Il Consiglio di Stato ricorda che gli affidamenti tramite ordinanze emergenziali interrompono la continuità del rapporto e impediscono l’applicazione della revisione prezzi ex art. 115 d.lgs. n. 163/2006
Cosa accade quando un servizio pubblico essenziale continua ad essere svolto per anni tramite ordinanze contingibili e urgenti?
È corretto considerare questa prosecuzione come una semplice proroga del contratto originario? Oppure la fissazione di nuovi canoni determina la nascita di rapporti autonomi, sganciati dal contratto scaduto?
E, soprattutto, in questo scenario, ha ancora spazio la revisione prezzi ex art. 115 del d.lgs. n. 163/2006?
A questi interrogativi risponde il Consiglio di Stato con la sentenza del 10 ottobre 2025, n. 7942, intervenendo su una vicenda che molti enti locali conoscono bene: la gestione emergenziale di servizi, come ad esempio quelli di raccolta rifiuti.
Revisione prezzi e ordinanze contingibili: interviene il Consiglio di Stato
Il caso riguarda la gestione di un servizio essenziale da parte di un OE in base a due contratti contenenti clausole di revisione prezzi ai sensi dell’art. 115 del d.lgs. n. 163/2006.

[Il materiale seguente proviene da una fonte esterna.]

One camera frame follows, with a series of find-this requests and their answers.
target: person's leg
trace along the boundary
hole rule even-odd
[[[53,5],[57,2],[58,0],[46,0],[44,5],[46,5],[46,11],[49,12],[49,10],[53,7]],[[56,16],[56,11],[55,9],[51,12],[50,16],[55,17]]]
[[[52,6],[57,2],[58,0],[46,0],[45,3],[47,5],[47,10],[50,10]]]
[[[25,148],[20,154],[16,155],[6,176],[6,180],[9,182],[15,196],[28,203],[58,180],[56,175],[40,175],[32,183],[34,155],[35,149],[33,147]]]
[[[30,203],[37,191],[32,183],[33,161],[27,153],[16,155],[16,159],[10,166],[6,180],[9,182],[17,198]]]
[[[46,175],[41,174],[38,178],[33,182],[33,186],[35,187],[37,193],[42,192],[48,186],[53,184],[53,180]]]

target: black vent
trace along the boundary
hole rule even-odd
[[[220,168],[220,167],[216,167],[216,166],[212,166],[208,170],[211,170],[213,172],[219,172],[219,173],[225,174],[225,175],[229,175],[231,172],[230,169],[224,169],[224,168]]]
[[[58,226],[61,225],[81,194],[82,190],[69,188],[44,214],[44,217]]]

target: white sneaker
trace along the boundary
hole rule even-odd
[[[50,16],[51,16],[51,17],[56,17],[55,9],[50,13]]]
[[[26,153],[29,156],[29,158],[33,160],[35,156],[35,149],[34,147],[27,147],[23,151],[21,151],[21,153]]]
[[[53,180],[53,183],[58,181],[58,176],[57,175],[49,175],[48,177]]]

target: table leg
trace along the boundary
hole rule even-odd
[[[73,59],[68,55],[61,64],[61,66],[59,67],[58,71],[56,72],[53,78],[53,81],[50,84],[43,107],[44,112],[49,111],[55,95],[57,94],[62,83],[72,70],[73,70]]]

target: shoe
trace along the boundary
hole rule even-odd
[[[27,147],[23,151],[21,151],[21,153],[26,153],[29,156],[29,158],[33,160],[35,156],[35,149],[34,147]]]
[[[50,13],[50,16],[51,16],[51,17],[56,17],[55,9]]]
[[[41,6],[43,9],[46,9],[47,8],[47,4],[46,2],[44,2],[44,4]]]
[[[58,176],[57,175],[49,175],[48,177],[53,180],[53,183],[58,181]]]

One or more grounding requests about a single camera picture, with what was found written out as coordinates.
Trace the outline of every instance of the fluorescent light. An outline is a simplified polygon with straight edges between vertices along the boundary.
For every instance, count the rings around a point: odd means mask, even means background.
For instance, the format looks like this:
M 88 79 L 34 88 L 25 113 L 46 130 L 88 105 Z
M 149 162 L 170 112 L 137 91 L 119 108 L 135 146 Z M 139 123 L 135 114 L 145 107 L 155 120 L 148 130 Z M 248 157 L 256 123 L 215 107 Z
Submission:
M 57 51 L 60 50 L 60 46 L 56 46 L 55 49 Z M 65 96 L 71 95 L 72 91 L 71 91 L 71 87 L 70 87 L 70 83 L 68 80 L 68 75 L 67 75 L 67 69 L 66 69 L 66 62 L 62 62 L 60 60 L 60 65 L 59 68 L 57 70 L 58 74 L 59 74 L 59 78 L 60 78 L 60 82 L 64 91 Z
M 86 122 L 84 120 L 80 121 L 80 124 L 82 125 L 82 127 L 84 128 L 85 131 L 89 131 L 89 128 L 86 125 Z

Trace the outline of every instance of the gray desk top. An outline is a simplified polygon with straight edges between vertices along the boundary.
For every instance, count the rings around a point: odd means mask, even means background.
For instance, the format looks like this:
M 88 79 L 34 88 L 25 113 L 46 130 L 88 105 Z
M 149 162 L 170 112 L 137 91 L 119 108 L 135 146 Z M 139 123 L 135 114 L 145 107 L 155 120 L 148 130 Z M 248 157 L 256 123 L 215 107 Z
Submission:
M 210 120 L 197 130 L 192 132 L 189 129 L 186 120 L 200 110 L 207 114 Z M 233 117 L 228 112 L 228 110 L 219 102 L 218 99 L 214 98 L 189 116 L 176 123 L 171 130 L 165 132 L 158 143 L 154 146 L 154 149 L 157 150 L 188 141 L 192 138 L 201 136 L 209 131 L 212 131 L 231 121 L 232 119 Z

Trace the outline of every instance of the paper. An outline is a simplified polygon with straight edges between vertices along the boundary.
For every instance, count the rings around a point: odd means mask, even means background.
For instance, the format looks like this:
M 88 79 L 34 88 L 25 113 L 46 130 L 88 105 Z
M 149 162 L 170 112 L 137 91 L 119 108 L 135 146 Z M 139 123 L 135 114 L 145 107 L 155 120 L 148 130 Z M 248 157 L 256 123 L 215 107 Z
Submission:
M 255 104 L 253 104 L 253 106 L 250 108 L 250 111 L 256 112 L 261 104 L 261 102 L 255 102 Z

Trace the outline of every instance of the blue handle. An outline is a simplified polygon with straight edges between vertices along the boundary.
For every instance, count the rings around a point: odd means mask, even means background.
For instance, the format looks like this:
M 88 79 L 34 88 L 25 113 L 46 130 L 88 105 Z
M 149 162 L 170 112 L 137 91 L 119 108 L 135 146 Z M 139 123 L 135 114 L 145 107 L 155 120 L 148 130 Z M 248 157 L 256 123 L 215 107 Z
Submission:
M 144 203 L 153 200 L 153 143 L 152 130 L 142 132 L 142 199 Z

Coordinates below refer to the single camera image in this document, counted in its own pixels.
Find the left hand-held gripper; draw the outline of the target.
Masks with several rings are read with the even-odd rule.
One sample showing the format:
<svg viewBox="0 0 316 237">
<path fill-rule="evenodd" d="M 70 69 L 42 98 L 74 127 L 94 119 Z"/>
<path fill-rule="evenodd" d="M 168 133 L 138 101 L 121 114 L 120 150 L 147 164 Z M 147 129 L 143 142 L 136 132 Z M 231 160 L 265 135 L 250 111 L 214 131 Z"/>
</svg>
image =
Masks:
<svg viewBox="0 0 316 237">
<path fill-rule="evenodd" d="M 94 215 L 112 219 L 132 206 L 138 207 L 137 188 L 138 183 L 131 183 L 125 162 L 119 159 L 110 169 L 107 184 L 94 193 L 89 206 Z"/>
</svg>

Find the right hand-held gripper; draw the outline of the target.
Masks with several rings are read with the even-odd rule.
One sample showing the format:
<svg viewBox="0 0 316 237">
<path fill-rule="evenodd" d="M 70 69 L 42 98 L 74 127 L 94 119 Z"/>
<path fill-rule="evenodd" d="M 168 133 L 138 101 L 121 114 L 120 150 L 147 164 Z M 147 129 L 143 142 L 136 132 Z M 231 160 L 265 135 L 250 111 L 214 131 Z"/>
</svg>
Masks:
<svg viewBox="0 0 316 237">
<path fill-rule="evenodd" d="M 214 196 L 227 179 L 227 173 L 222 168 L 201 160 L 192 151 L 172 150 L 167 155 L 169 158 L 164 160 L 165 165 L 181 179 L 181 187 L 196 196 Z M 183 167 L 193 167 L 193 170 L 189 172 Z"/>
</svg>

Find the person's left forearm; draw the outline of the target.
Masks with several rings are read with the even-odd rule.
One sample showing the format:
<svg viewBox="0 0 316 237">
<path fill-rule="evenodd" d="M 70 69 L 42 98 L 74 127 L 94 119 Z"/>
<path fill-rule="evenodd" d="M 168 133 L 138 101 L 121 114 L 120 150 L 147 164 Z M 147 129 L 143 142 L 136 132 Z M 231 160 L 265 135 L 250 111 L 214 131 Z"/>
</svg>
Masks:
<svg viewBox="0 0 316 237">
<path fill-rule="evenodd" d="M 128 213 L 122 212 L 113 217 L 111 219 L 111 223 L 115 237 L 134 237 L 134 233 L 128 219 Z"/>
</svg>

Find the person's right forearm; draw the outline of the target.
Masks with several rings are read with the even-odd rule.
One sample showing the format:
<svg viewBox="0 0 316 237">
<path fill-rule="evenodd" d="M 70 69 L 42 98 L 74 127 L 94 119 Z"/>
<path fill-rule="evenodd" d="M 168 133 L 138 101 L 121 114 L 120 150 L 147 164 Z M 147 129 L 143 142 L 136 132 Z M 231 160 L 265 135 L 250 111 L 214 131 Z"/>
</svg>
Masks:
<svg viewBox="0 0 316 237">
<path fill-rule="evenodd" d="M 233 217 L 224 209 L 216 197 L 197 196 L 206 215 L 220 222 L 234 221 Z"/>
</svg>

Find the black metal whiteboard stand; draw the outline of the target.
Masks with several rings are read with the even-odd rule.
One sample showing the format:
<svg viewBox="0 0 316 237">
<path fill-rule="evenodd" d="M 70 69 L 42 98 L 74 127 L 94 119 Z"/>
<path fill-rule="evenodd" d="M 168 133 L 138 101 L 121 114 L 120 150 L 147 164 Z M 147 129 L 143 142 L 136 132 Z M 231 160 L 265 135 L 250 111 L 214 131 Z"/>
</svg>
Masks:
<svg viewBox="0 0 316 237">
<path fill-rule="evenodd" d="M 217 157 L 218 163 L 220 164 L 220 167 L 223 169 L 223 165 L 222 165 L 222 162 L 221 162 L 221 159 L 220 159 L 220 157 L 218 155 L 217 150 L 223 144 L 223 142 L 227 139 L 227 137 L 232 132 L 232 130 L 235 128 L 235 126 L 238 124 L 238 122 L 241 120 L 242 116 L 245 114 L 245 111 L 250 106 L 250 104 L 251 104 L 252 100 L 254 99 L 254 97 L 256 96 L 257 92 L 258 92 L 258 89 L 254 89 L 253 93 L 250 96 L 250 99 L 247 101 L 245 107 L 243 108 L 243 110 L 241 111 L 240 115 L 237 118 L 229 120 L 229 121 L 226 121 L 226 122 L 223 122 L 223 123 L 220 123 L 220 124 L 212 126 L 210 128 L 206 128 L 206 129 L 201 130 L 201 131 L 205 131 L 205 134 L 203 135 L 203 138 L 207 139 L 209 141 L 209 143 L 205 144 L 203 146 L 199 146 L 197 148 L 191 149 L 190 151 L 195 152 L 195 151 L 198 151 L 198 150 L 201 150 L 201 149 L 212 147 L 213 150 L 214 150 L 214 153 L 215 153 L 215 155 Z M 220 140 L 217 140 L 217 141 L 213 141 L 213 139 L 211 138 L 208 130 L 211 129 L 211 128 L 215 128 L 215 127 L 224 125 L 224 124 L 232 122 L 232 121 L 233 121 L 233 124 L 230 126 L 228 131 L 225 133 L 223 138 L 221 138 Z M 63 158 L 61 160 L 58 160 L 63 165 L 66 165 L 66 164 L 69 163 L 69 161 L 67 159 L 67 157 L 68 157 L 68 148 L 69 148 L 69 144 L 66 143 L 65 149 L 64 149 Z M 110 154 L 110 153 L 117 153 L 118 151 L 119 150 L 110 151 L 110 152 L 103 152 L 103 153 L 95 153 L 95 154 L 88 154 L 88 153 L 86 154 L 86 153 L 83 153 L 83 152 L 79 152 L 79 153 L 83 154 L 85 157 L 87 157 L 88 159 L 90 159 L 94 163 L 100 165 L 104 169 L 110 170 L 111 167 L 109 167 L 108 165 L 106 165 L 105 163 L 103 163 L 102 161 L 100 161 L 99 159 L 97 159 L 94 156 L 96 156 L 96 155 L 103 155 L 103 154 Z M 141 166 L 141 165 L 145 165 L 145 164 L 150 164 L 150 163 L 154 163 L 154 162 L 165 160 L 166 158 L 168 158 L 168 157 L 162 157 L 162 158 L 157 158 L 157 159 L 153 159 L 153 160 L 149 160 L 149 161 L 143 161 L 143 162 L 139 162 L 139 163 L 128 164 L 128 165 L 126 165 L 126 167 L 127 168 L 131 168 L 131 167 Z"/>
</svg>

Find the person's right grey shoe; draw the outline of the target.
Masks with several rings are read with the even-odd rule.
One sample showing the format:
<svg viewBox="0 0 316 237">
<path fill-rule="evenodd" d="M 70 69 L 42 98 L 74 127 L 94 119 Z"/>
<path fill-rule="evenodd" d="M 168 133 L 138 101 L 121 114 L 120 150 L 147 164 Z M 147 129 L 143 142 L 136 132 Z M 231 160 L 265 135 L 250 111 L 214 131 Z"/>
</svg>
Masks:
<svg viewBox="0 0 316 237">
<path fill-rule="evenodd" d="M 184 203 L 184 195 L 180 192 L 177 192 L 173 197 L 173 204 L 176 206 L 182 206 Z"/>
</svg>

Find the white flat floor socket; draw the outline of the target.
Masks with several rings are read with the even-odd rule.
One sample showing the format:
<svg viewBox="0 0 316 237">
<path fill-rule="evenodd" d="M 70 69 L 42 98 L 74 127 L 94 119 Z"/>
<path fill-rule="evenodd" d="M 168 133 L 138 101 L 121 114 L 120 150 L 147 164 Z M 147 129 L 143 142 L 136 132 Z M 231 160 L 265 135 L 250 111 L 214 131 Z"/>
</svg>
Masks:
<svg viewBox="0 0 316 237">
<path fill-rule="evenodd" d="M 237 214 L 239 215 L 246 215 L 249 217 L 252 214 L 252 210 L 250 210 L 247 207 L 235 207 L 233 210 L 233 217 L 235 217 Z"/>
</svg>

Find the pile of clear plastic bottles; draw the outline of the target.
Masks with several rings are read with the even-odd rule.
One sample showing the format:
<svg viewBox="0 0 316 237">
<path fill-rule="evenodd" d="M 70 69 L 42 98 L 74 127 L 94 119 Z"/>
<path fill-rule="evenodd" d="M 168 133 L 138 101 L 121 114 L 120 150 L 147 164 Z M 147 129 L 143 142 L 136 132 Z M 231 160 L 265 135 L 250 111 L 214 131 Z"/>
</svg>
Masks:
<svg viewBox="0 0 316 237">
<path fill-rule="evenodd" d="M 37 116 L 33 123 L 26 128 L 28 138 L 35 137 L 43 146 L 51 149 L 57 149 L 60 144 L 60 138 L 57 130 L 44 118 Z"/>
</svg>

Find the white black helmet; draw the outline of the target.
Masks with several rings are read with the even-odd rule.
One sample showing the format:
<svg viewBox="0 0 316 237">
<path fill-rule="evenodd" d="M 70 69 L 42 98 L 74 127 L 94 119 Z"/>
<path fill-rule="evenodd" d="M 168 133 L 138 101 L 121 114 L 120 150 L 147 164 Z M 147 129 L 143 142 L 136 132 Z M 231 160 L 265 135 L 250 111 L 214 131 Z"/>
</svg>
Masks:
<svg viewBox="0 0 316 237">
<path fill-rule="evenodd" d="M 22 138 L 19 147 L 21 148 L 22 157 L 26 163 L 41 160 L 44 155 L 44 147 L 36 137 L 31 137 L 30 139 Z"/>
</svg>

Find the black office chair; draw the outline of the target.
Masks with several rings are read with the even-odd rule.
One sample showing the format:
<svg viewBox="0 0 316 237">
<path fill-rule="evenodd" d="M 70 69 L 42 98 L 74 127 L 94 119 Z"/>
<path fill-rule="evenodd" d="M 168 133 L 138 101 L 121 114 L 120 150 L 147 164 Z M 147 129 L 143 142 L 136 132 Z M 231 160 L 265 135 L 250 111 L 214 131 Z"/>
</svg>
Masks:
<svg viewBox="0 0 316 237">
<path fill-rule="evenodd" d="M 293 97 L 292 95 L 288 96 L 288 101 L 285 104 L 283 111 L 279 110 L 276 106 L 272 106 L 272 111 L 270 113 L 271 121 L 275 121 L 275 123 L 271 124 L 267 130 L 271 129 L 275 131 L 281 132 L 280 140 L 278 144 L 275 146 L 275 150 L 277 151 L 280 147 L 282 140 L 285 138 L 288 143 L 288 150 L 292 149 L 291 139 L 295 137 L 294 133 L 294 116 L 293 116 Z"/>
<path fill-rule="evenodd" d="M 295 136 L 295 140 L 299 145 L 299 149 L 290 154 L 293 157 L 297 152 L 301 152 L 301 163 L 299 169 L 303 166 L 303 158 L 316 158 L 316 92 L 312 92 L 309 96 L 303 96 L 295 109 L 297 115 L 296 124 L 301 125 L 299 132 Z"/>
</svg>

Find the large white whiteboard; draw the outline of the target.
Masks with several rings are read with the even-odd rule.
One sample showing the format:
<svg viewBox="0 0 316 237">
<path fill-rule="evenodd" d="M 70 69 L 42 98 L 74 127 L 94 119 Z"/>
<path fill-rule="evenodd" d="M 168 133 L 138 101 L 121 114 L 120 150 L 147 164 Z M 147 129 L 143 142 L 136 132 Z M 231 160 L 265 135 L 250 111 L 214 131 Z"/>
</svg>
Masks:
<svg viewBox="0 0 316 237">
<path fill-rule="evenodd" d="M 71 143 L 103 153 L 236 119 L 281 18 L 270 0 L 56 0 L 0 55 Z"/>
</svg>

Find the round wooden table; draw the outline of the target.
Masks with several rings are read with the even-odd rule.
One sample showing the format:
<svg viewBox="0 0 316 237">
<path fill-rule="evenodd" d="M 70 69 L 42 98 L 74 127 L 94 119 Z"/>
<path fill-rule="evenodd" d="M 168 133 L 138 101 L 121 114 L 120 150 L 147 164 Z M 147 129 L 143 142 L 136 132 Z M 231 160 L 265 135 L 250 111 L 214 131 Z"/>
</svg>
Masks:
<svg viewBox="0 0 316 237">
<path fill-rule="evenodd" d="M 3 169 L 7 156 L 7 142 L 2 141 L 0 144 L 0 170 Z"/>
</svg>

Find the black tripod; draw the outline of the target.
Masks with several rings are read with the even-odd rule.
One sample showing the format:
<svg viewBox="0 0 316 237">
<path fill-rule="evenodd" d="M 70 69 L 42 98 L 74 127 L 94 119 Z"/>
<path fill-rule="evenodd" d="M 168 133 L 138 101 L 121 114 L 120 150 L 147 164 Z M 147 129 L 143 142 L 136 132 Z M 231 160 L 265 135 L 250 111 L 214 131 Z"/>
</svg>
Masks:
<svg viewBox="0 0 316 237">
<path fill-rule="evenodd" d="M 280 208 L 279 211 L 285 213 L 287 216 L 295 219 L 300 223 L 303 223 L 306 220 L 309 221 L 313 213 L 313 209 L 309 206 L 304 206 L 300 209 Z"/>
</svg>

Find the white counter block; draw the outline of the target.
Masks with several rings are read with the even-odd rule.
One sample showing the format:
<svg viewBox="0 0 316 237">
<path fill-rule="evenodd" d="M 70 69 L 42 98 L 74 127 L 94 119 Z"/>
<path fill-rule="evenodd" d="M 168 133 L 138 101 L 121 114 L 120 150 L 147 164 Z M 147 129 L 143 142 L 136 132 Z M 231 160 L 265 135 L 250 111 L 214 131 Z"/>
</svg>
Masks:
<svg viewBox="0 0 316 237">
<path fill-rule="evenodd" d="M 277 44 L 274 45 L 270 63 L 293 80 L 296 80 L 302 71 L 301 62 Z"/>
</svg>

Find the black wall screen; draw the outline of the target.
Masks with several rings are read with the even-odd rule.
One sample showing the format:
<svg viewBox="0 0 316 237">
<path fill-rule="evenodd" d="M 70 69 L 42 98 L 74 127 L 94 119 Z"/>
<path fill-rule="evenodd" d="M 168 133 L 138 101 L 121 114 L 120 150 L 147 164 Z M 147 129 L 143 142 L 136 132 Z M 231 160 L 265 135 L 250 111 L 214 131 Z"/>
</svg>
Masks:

Alla scadenza del secondo contratto, il Comune aveva fatto ricorso a una lunga serie di ordinanze sindacali contingibili e urgenti, con cui era stata disposta la prosecuzione del servizio per motivi di salute pubblica e tutela ambientale. L’impresa ha impugnato il provvedimento dell’Amministrazione che negava il riconoscimento della revisione prezzi per gli anni 2013–2017.
Sebbene le ordinanze richiamassero genericamente gli “stessi patti e condizioni” degli atti negoziali vigenti, in realtà avevano spesso fissato nuovi corrispettivi, talvolta definite come “canone mensile revisionato”, e in alcuni periodi erano stati stipulati nuovi contratti direttamente collegati all’ordinanza.
Proprio questa continua ridefinizione del canone è stata determinante nella qualificazione giuridica del rapporto.
Quadro normativo di riferimento
L’istituto centrale è la revisione prezzi ex art. 115 del d.lgs. n. 163/2006, applicabile solo nell’ambito di un rapporto contrattuale continuo o validamente prorogato.
Il Consiglio di Stato ha al riguardo ribadito alcuni principi consolidati:
- la revisione prezzi richiede un contratto efficace o una proroga tecnica che prolunghi il medesimo assetto negoziale;
- le ordinanze contingibili e urgenti agiscono in un ambito extra ordinem: sono atti autoritativi e costituiscono fonte autonoma di obbligazioni;
- la fissazione del corrispettivo nell’ordinanza o in un contratto successivo rende evidente che non si tratta di proroga ma di nuovo rapporto;
- nel calcolo dei valori revisionabili l’indice ISTAT FOI rappresenta il limite massimo, salvo eccezioni rigorosamente provate dall’impresa (il rinnovo del CCNL non è circostanza eccezionale).
L’analisi del Consiglio di Stato
La chiave di lettura della sentenza si concentra su un elemento tecnico-giuridico decisivo: il nesso di continuità del rapporto.
La revisione prezzi opera nella misura in cui esiste un contratto ancora efficace, oppure vi è una proroga che mantiene invariato il quadro negoziale.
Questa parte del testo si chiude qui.